When Isabel Stanley gave up food for the World Vision 40 Hour Challenge as a teenager 50-odd years ago, she could never have imagined where that small act of solidarity would lead.
Decades later, the 63-year-old found herself in a rural Tanzanian village, sitting shoulder to shoulder with a 13-year-old girl she has sponsored for years. Now she was face-to-face with Nchambi, no longer just a face in a photograph, but a softly spoken teenager with a shy smile and dreams she is only just beginning to shape.
Isabel says child sponsorship has always been important to her. She says, “When we married and started having children of our own, we began sponsoring from the get-go. We’ve always had at least one sponsored child.”
Today, the Christchurch resident and her husband sponsor two children, one in Malawi and one in Tanzania. This year, Isabel took “trip of a lifetime” to meet Nchambi, the girl she has been sponsoring with World Vision for several years.
“We thought, if we’re going to be in Africa, how could we not?” she says. “It felt like an incredible privilege.”
Water — and what it really means
Before meeting Nchambi, Isabel and her husband were taken to see the community projects their sponsorship supports.
The focus was on child safety, education, sanitation, water supply, and health. But it was water that left the deepest impression on Isobel.
A newly installed solar-powered system, now pumps water from 50 metres below ground and distributes it across multiple villages, benefiting around 350 people. Thirty solar panels gleam above the pump, a striking symbol of progress driven by the community itself.
Previously, families walked long distances to collect salinated and often unclean water.
“Something as simple as clean water, which we just turn a tap for, is life-changing,” Isabel says. “The community members shared how grateful they were knowing that they now have water that is safe and healthy to drink. Even washing is easier, because they don’t need as much soap or detergent with the softer water.”

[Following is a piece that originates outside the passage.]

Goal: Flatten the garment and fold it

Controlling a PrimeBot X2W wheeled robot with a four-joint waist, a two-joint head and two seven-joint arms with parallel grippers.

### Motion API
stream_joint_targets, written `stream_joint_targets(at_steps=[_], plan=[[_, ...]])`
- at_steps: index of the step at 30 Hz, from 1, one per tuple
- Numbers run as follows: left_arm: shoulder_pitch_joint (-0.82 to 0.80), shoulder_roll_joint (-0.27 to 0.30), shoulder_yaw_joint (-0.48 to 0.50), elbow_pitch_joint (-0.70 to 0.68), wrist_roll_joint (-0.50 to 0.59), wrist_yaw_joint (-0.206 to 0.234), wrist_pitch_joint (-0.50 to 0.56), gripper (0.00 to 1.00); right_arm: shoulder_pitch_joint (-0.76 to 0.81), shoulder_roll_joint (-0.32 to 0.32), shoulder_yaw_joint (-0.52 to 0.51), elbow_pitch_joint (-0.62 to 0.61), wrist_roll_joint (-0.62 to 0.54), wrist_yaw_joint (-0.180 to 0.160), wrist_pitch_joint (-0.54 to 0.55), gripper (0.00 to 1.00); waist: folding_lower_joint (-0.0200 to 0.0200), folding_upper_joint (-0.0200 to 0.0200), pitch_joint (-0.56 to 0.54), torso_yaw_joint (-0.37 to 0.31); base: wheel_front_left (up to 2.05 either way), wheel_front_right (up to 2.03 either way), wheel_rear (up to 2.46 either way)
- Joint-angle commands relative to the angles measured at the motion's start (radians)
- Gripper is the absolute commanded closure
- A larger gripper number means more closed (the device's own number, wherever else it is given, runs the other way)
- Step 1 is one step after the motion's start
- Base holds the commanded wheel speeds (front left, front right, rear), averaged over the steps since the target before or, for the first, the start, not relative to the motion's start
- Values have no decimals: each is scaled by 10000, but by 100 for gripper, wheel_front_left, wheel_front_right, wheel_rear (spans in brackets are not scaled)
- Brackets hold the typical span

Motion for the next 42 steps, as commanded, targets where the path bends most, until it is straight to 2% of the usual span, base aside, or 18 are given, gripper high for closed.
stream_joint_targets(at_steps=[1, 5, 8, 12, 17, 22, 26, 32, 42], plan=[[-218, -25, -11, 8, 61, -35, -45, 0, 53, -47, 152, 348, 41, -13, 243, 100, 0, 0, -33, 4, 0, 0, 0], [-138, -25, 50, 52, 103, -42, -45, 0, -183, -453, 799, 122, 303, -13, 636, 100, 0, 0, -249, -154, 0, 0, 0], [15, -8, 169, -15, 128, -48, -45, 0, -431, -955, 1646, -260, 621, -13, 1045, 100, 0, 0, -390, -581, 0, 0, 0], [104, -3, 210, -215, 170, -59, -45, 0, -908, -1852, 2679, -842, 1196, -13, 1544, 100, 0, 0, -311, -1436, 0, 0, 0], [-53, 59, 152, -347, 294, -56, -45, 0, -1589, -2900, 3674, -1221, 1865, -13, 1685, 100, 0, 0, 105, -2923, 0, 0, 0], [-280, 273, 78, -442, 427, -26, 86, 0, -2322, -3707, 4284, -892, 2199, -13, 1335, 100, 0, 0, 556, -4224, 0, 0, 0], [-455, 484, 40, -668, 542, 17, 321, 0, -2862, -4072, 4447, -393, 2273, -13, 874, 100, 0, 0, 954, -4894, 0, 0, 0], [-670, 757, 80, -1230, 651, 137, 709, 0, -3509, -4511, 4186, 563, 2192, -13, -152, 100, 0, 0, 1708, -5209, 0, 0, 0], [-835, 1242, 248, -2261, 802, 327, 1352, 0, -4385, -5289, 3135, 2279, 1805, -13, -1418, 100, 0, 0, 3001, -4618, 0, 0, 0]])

During a visit to a high school, a senior student approached Isabel and the project team. The student had recently been seriously unwell, and World Vision staff had helped her access healthcare. Now she was healthy and back in class.

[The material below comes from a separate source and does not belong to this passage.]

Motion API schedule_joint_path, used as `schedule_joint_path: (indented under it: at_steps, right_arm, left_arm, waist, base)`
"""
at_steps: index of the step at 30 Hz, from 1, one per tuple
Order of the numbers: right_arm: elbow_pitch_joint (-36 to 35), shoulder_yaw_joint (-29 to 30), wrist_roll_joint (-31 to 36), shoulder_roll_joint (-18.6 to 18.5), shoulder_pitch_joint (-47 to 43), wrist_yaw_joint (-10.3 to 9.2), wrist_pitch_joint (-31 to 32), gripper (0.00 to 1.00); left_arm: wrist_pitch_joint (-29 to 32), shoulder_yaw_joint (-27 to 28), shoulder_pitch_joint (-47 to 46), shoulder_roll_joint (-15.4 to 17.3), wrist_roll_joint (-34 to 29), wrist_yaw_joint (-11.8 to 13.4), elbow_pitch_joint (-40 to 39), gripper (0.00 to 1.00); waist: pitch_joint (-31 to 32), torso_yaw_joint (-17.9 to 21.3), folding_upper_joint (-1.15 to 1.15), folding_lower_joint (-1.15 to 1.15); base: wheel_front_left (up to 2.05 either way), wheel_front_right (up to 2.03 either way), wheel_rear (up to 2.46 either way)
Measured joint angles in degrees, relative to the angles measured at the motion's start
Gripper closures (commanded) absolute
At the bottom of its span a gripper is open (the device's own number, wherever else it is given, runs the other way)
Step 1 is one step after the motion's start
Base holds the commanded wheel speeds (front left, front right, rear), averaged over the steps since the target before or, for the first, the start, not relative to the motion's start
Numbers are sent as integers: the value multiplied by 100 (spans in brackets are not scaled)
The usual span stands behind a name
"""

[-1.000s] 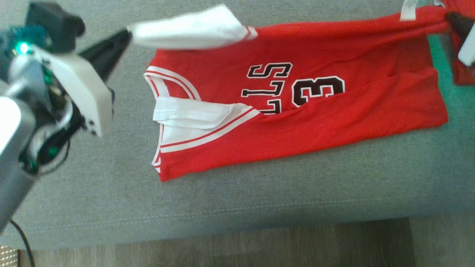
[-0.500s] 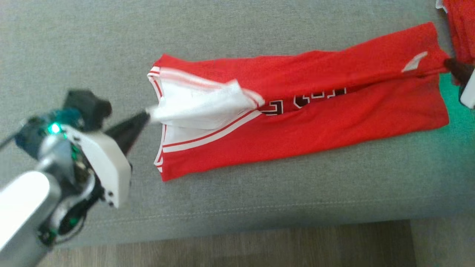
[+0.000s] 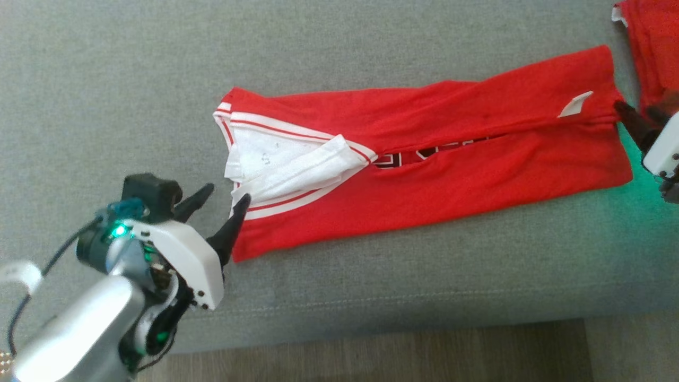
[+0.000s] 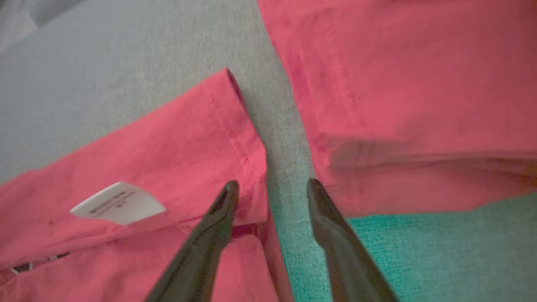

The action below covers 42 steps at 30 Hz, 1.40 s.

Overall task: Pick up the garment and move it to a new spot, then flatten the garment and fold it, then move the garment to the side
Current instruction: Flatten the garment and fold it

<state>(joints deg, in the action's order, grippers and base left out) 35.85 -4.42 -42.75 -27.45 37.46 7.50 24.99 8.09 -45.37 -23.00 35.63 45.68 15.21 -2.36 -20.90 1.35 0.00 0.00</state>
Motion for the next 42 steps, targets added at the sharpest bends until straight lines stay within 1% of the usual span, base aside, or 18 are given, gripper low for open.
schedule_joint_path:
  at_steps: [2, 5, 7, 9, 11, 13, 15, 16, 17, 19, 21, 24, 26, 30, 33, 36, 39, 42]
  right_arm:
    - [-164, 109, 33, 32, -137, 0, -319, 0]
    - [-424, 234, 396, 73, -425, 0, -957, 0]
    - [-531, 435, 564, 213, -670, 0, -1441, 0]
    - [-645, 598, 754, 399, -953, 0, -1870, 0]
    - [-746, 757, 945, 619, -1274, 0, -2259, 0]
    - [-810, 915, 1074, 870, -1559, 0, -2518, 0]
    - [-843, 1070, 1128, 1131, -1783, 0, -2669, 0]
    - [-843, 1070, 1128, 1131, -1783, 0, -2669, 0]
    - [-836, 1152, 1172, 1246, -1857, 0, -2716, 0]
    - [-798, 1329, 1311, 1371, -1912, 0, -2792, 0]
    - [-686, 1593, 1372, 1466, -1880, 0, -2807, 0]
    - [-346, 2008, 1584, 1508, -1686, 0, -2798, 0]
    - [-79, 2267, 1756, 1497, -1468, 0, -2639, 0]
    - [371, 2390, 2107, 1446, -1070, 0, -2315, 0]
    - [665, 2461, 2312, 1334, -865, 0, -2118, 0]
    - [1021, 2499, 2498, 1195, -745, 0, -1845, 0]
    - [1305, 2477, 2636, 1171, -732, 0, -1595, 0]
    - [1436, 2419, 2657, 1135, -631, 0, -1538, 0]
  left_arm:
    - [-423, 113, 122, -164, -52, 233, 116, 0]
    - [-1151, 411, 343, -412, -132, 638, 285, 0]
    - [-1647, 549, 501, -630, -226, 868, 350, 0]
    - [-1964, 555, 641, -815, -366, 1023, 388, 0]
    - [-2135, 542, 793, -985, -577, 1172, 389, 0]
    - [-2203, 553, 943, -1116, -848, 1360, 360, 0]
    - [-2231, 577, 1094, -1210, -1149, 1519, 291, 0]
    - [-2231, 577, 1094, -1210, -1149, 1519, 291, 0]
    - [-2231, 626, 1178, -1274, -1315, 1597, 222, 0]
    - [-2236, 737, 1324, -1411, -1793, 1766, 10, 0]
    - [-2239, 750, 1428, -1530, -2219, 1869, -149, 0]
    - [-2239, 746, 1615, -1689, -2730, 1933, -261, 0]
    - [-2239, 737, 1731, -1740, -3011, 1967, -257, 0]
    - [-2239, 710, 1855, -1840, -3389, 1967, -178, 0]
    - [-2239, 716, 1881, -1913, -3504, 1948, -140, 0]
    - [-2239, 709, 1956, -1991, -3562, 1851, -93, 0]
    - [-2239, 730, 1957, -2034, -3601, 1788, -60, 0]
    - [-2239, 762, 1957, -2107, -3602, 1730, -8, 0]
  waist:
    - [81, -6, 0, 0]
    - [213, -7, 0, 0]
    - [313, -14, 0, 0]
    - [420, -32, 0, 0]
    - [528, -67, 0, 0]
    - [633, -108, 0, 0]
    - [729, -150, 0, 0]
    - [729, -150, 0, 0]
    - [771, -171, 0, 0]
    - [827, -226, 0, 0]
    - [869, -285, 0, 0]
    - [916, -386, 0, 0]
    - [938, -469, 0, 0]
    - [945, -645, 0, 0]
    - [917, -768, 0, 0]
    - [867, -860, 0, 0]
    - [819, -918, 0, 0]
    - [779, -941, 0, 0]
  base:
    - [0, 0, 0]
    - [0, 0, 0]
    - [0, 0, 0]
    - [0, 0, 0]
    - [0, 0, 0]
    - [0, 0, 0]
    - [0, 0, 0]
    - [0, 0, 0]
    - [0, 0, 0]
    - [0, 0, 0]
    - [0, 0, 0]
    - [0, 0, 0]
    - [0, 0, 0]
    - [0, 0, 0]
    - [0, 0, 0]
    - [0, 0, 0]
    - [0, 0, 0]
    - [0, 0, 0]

“She was almost in tears,” Isabel recalls quietly. “You realise this isn’t abstract, this is a young person’s life.”

Later that day, Isabel finally met Nchambi at her family home. A shy 13-year-old who is the fifth of nine children. With the help of a translator and an uncle who spoke some English, Isabel pulled out a pack of cards decorated with a kiwi, a small piece of Aotearoa carried across the world.

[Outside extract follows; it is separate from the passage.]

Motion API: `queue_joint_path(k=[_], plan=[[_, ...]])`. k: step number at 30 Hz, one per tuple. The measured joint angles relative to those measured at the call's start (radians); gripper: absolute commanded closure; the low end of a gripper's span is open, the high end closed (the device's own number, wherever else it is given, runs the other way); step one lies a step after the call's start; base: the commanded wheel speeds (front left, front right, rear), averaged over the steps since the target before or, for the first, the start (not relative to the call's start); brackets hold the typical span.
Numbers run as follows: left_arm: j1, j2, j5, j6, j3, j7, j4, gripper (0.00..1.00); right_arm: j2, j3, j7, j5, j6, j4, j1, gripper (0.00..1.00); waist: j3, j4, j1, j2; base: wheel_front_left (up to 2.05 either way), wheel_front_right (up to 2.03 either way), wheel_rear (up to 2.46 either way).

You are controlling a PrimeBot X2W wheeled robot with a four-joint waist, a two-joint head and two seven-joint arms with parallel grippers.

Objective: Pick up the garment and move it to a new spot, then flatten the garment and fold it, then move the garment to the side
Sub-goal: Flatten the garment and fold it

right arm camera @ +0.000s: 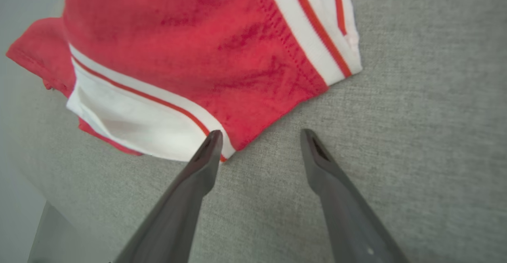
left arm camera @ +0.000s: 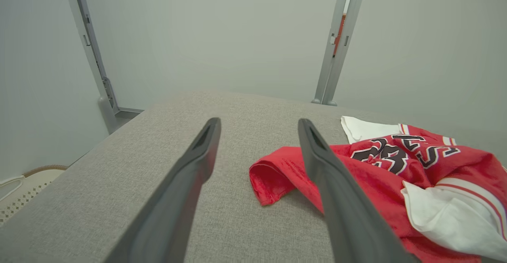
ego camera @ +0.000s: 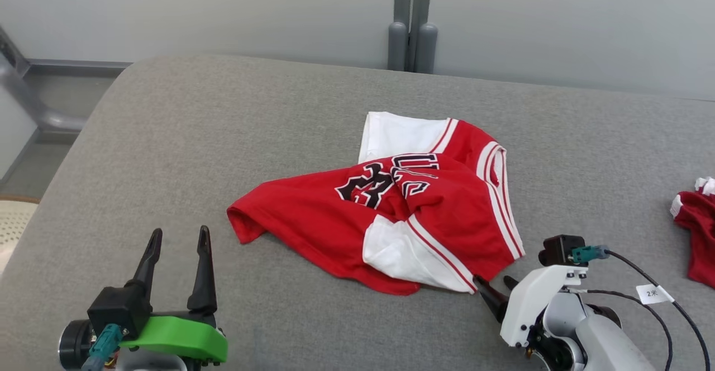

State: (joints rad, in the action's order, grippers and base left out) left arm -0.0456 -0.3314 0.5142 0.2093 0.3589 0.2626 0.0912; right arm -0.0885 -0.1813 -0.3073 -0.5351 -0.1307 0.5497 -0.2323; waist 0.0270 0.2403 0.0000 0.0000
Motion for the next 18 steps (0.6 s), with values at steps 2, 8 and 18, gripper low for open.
queue_joint_path(k=[2,8,18], plan=[[-0.005,0.004,-0.001,-0.009,-0.002,0.000,0.009,0.00,0.007,0.029,-0.010,0.016,0.000,0.022,-0.012,0.00,0.005,0.023,0.0000,0.0000,0.00,0.00,0.00],[-0.012,0.020,-0.009,-0.026,-0.023,0.000,0.024,0.00,0.024,0.054,0.007,0.032,0.000,0.032,-0.036,0.73,0.030,0.072,0.0000,0.0000,0.00,0.00,0.00],[-0.012,0.041,-0.023,-0.052,-0.045,0.000,0.040,0.00,0.002,0.074,0.026,0.010,0.000,-0.087,-0.040,1.00,0.043,0.020,0.0000,0.0000,0.00,0.00,0.00]])
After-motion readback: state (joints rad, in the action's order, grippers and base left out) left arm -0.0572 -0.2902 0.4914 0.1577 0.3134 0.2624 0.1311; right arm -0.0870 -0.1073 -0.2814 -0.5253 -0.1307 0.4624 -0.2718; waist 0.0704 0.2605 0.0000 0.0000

She taught Nchambi a maths-based game she uses in her own teaching, “You have to make a two-digit number higher than mine,” she explains. “She picked it up so quickly, and then she beat me quite easily!”
Nchambi is learning sewing skills and hopes to become a tailor one day, so Isabel came prepared. Tucked into her bag were sketchbooks and art materials. Sitting together, she drew a simple dress design and then handed it over, inviting the teenager to choose the colours and create a design of her own.
“She spent the rest of our visit immersed in drawing. Hopefully it encourages her creative side, especially if that’s the direction she’s heading.”
Nchambi’s family, who do not have electricity, were also given a solar light, which she thought could help for evening study or chores. Isabel also brought soccer balls for the children, which were well received. “Her siblings were straight into kicking the ball around,” Isabel says. “It was pure joy.”
Community-led change
For Isabel, one of the most powerful aspects of the visit was seeing that decisions are driven by the community itself. “It’s not about outsiders coming in and saying, ‘this is what you need,’” she says. “The community decides their priorities, and the team works alongside them. That shift and flipping of the script is so important.”
Isabel says seeing local staff, who live in the region and speak the language, leading the work was deeply encouraging. “They’re the best people to be doing this,” she says. “They’re passionate, and they’re in it for the long haul.”
Driving through the region, Isabel was also struck by fields of maize and sunflowers stretching towards the horizon, productive land that challenged common stereotypes.
“It was hopeful,” she says. “You could see potential everywhere.”
Isabel says child sponsorship is a powerful reminder of the difference one person can make to the lives of so many others.
“Child sponsorship is community sponsorship. Yes, it supports your sponsored child, but it also strengthens the whole community. And when child in a family benefits, that flows on to everyone. It’s important that we support communities where the basics we take for granted are still being built,” she says. “And when you see it with your own eyes, you realise it truly matters.”
Isabel’s journey has come full circle, from taking part in the World Vision 40 Hour Challenge as a teenager to witnessing, first-hand, the impact of that fundraising through clean water now flowing in a Tanzanian village.